There are things in Master to be liked. The way Vijay’s character has been set up, giving him a vice (very rare in Tamil cinema, though not non-existent, Katthi for example) of his own to overcome, make him fallible, imperfect. These are welcome changes, but the filmmaker did not have the gumption to go the whole way with it. Even with those imperfections, he is a hero among the students, speaks strongly against the establishment and has all the qualities that make the quintessential Tamil hero. When the time comes for him to look himself in the mirror change for the better, he does so with the ease of flipping a switch.
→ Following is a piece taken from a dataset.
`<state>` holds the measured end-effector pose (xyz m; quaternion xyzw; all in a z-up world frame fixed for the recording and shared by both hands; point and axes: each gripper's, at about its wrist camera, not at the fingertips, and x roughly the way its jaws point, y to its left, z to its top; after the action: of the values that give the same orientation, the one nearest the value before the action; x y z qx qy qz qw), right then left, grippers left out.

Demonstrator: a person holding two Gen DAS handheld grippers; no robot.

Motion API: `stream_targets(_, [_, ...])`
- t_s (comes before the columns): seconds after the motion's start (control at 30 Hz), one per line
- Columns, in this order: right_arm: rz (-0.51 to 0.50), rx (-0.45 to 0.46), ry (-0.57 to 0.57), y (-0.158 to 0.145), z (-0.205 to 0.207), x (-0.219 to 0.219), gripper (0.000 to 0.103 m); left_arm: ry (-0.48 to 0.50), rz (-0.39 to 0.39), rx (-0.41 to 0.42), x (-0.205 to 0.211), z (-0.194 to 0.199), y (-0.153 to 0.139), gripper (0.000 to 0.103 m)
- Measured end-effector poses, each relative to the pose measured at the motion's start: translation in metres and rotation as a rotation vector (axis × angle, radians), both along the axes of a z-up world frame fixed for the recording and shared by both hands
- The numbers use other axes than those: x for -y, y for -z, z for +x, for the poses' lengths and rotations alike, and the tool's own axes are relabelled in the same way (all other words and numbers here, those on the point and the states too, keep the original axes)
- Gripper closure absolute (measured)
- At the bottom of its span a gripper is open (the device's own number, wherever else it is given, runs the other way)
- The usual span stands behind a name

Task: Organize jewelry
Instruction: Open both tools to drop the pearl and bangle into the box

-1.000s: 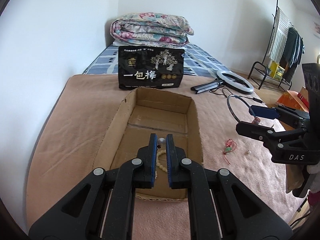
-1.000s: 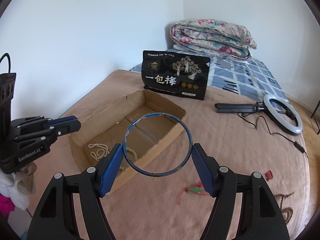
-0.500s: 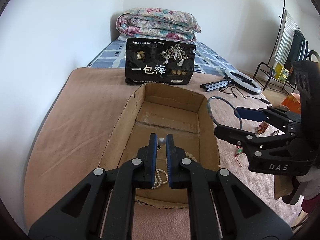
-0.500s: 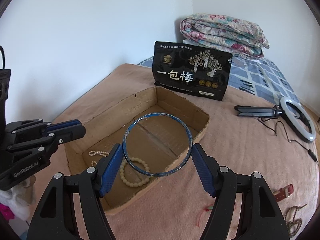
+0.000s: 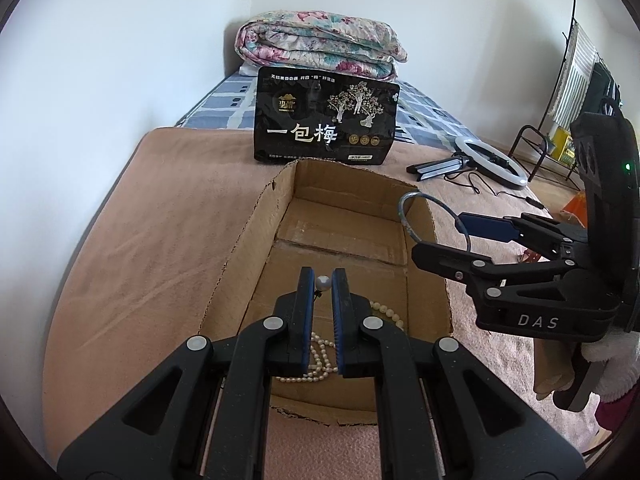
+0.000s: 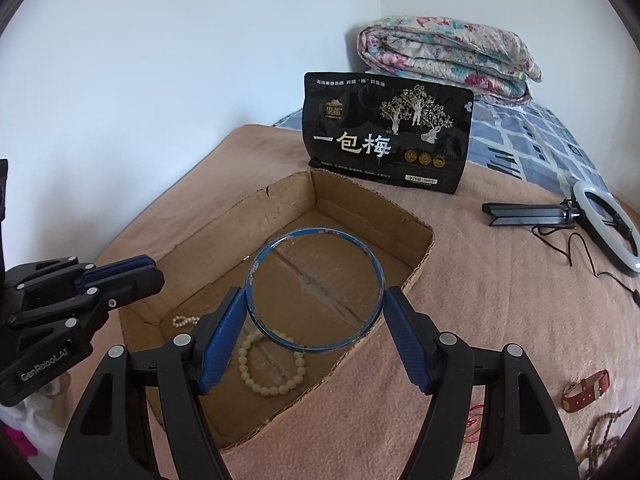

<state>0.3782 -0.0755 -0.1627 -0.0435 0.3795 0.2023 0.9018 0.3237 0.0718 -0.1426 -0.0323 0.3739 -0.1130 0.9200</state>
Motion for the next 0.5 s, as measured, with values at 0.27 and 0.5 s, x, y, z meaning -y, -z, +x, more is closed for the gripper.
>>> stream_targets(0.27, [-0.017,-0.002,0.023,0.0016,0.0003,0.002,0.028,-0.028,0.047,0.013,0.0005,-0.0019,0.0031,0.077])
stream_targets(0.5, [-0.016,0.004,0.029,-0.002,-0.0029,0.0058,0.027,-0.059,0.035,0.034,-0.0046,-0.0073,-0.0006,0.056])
Years of alcoholism gone in a flash leaving behind no signs, no withdrawal symptoms. It’s not that it makes much of a difference because he was the hero even when he was an alcoholic, just that he switched off after 6 pm. Now, he is a hero round the clock. It’s this unwillingness to go the whole way with an idea that stops Master from being truly out of the ordinary. The hero has his demons, but manages to fight them off overnight - which makes the demons seem pretty weak!
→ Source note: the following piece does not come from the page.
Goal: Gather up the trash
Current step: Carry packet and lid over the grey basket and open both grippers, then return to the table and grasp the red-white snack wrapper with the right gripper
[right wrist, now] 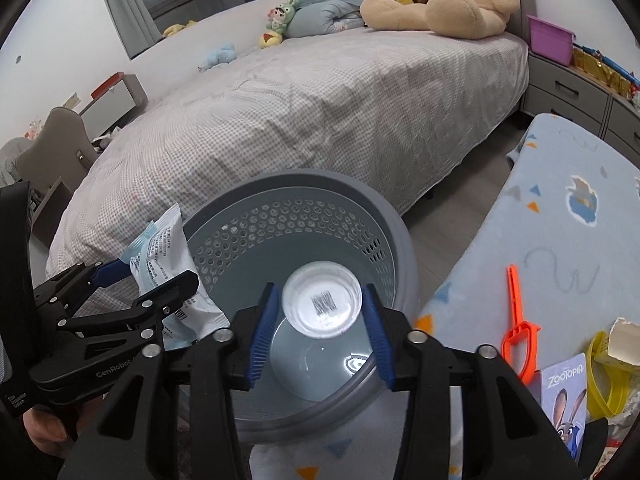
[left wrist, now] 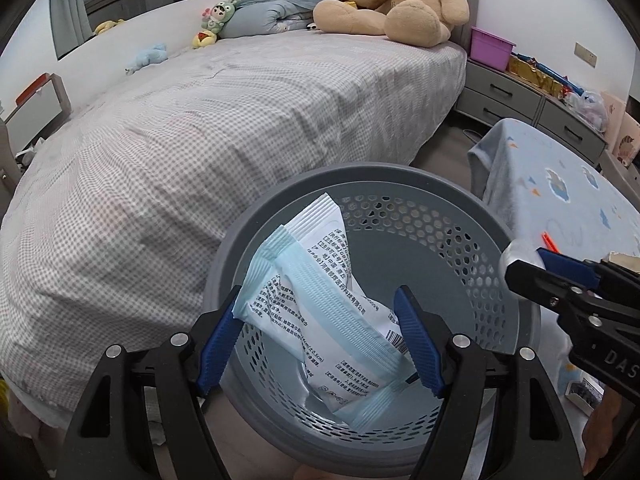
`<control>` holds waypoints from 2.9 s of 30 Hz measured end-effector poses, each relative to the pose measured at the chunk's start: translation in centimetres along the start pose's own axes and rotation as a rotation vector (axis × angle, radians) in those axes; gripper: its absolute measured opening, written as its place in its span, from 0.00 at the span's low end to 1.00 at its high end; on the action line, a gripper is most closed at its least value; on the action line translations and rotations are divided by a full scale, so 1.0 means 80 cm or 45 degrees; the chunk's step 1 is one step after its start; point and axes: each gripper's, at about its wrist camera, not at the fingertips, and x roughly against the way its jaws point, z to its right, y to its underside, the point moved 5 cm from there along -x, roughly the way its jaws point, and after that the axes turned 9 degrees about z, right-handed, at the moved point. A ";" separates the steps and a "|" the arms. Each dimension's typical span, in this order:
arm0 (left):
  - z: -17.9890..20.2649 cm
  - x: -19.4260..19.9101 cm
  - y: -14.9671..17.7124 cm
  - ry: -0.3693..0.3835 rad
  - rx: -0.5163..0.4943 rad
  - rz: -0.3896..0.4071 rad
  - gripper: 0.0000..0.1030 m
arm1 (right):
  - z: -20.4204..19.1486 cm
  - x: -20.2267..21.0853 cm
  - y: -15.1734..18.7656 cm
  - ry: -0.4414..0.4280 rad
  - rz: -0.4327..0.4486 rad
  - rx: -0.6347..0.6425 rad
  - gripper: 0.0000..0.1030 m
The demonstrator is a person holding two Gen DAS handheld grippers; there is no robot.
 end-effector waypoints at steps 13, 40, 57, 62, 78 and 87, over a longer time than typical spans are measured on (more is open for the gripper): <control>-0.009 0.000 0.000 -0.002 0.045 -0.017 0.77 | 0.003 0.013 -0.007 0.025 0.039 -0.001 0.54; -0.002 0.021 -0.004 0.036 0.113 0.051 0.78 | 0.006 0.042 0.016 0.118 0.057 -0.036 0.55; 0.045 0.072 0.003 0.119 0.002 0.153 0.78 | 0.047 0.143 0.074 0.313 0.094 -0.144 0.57; 0.076 0.093 0.017 0.183 -0.039 0.146 0.78 | 0.079 0.189 0.096 0.409 0.112 -0.195 0.57; 0.162 0.140 0.074 0.277 -0.066 0.100 0.78 | 0.192 0.278 0.163 0.613 0.019 -0.255 0.61; 0.195 0.152 0.084 0.246 -0.093 0.107 0.78 | 0.211 0.249 0.168 0.569 -0.081 -0.178 0.61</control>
But, Master is more the story of Bhavani than JD. Master is ambitious with it’s villain right from the beginning. There is an attempt to construct an almost mythical sort of villain figure, not much unlike Siddharth Abhimanyu of Thani Oruvan. But, while Siddharth banked more on sophistication in his crimes, Bhavani believes in savagery that none can match up to. There is a moment in the film when the hero wonders aloud about whether the villain’s genitals were not visible when he was given the name ‘Bhavani’. So much for class! And, we thought that’s as low as it can get when the villain proudly proclaims later that he was indeed in a position where his genitals were on display. You get an idea of the kind of villain Bhavani is. Ruthless, cold blooded and always willing to hit below the belt. The hold that Bhavani has over the juvenile correctional home, the workings of the nexus and the terror that Bhavani wields are well etched in the screenplay, which makes for a sumptuous set up for the hero-villain clash. But, the screenplay refuses to get to that point in any hurry. We meander through a meaningless montage of the bucket-wielding hero smashing people in the face, and sit through a Thuppakki-inspired sequence where the villain finishes off people in the hero’s friend list, a kabaddi match that seems to be there only to give us some ‘Ghilli’ nostalgia. We think that the director might have at this point run out of ideas to stretch the film further. But, he surprises us with a sequence where the hero manages to deliver a monologue that instantly reforms 3-4 convicts - we thought that thing had ended in the 2000s! Then he gives us a lorries vs arrows match which is not entirely bad because for a change it’s not the hero doing the shooting! Oh, we thought too fast. How can someone else steal the hero’s thunder for too long in a Tamil movie? Soon, we have the hero shooting arrows. The arrows which till that point were either breaking glass or puncturing tyres suddenly became potent missiles in the hands of the hero, sending lorries lunging over mounds of sand. By the time we hear the ‘kutti story’ beat come out of a container we have no patience left. But wait, the hero and villain have yet to come face to face (they do share a face to back sequence earlier).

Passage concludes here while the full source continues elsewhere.